• **What is required**
Look through the records and copy each line with the string "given" in it.

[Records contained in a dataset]
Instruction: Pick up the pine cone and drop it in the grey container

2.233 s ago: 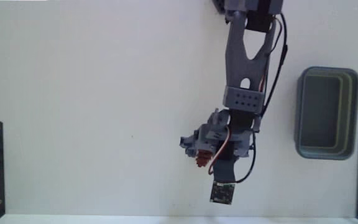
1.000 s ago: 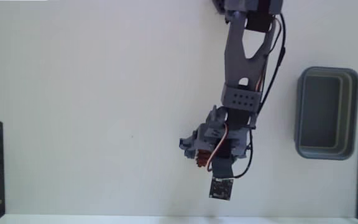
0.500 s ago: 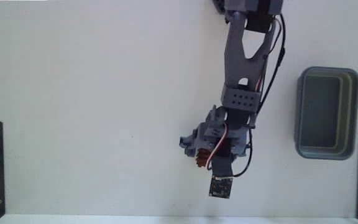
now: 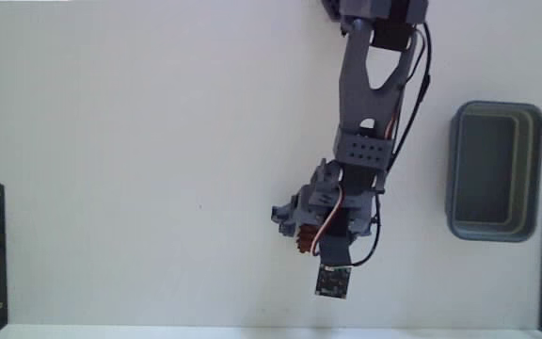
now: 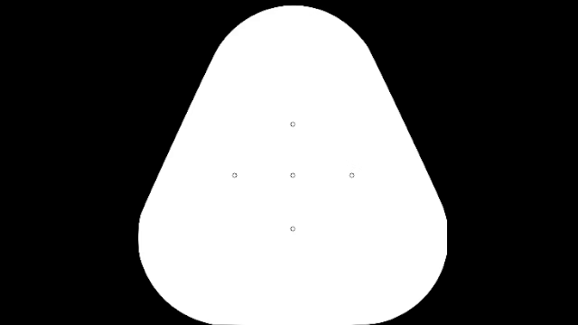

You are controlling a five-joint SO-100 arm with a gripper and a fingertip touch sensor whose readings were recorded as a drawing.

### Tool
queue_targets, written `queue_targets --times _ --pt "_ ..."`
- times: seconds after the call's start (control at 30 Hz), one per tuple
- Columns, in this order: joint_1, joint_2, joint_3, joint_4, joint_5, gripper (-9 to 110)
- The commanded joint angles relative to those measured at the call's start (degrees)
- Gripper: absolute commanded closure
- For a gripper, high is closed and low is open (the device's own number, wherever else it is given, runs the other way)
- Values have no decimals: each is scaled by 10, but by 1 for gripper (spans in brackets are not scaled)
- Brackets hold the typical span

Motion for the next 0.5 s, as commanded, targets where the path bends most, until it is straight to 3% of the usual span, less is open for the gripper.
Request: queue_targets --times 0.0,0.47 --pt "9 19 -1 -3 3 -8" --pt "9 19 -1 -3 3 -5"
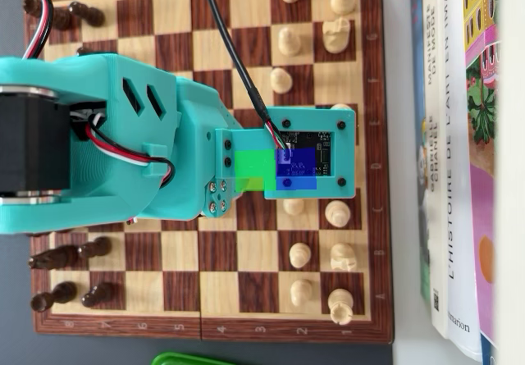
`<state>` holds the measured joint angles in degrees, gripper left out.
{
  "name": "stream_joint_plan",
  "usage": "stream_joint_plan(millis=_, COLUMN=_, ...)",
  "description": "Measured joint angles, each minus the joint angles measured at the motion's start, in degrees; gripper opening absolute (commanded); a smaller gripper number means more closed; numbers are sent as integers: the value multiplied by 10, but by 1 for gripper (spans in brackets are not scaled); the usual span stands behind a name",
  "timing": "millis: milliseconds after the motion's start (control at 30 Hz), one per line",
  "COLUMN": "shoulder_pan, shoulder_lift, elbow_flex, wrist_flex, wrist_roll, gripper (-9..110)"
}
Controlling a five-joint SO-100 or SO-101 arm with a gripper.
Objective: Play chess
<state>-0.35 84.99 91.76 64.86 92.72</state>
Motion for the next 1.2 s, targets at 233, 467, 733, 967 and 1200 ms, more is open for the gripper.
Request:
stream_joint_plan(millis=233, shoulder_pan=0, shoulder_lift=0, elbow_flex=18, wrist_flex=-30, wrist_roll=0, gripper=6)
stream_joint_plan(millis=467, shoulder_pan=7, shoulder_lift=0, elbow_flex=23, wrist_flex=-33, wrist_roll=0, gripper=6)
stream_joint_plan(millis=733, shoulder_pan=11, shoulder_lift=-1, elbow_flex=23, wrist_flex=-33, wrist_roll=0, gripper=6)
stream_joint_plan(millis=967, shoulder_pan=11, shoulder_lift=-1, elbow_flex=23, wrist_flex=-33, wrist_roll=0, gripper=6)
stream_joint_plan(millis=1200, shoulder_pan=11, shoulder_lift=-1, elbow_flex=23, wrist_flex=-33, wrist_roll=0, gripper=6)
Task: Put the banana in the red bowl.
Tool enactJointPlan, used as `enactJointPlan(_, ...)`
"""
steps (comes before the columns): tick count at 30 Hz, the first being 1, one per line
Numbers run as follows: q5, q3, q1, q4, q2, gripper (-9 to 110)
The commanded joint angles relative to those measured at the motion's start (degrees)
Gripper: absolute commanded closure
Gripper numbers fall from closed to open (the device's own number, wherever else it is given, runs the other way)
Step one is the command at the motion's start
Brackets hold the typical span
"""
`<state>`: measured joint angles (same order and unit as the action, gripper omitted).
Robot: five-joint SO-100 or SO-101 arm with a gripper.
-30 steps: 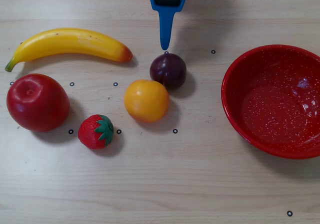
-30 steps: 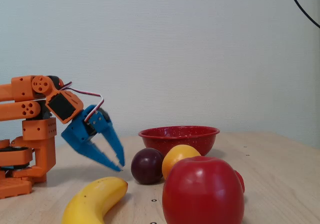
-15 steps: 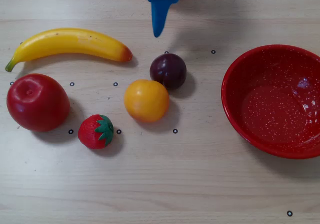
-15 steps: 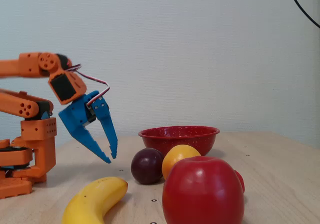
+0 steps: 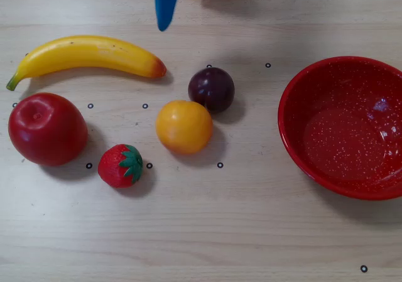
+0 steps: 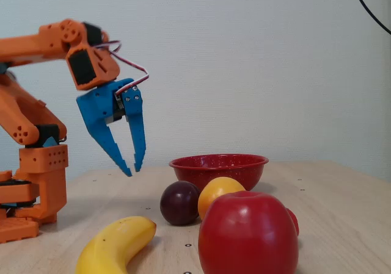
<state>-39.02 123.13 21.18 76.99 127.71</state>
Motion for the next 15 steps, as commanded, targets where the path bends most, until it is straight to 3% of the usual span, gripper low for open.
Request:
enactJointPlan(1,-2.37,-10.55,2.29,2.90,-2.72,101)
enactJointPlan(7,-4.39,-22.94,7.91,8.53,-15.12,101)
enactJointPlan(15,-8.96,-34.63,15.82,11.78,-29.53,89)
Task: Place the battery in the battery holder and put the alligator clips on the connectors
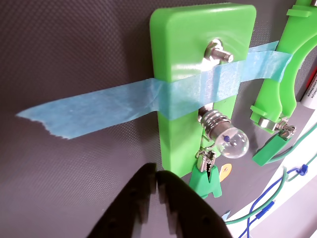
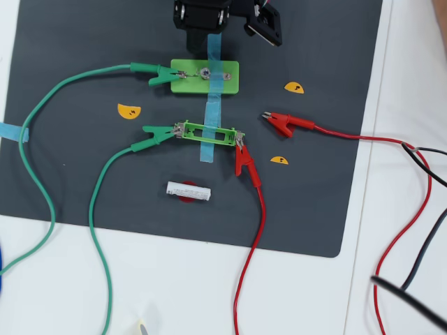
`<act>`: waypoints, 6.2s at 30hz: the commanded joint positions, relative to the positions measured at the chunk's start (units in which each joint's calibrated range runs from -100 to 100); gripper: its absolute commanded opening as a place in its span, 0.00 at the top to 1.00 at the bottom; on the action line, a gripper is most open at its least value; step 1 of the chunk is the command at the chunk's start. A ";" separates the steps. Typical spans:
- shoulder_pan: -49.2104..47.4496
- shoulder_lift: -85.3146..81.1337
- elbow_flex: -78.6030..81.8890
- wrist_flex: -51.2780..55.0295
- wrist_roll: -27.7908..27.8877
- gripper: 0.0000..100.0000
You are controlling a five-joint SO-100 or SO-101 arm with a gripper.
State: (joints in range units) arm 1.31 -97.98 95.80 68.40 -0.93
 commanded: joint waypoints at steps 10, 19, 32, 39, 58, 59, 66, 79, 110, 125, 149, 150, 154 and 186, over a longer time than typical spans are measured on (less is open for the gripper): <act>-0.40 -0.41 -2.20 0.10 0.20 0.99; 1.75 0.70 -17.79 -0.68 5.19 0.99; -0.19 40.32 -53.62 -6.32 4.46 0.99; -2.13 74.18 -80.34 -5.19 3.27 0.99; -4.99 122.63 -123.00 9.22 0.46 0.93; -4.99 123.99 -124.58 9.82 0.46 0.92; -4.79 129.42 -130.19 10.60 -2.03 0.90; -2.64 132.05 -130.19 10.00 -4.53 0.86; -0.50 136.29 -130.01 9.56 -4.22 0.83; -0.50 139.43 -129.84 6.18 -4.48 0.83; -0.50 141.72 -129.84 6.09 -4.53 0.99; -0.50 141.72 -129.84 6.09 -4.53 0.99; -0.60 141.13 -130.10 6.09 -4.53 0.99; -0.50 132.22 -138.69 28.82 -5.88 0.99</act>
State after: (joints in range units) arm 0.44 37.70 -40.98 95.86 -6.96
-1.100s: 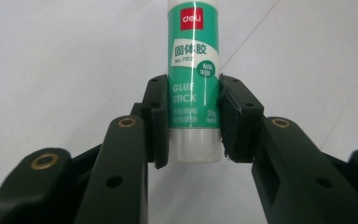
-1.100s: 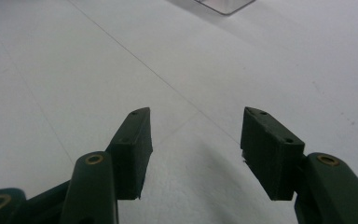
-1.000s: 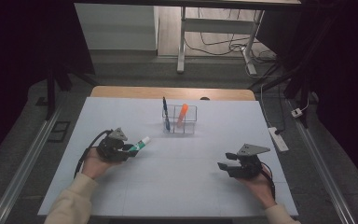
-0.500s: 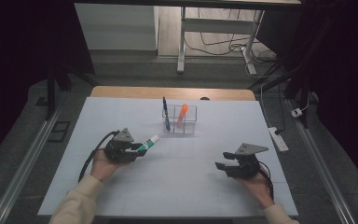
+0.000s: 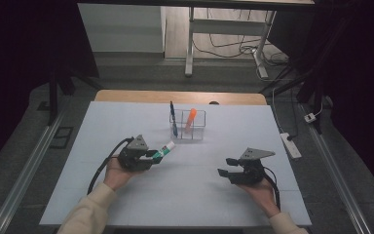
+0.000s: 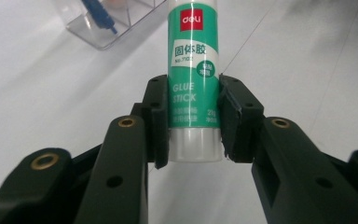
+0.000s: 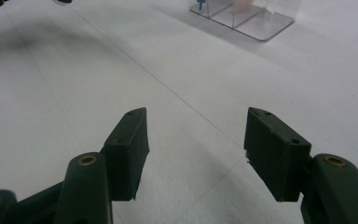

• **Your response**
- For a gripper, high is closed and low is open (the device's own number, wherever else it is given, runs the other way)
Gripper numbers fall from closed to open (the device's own number, wherever else it is given, runs the other way)

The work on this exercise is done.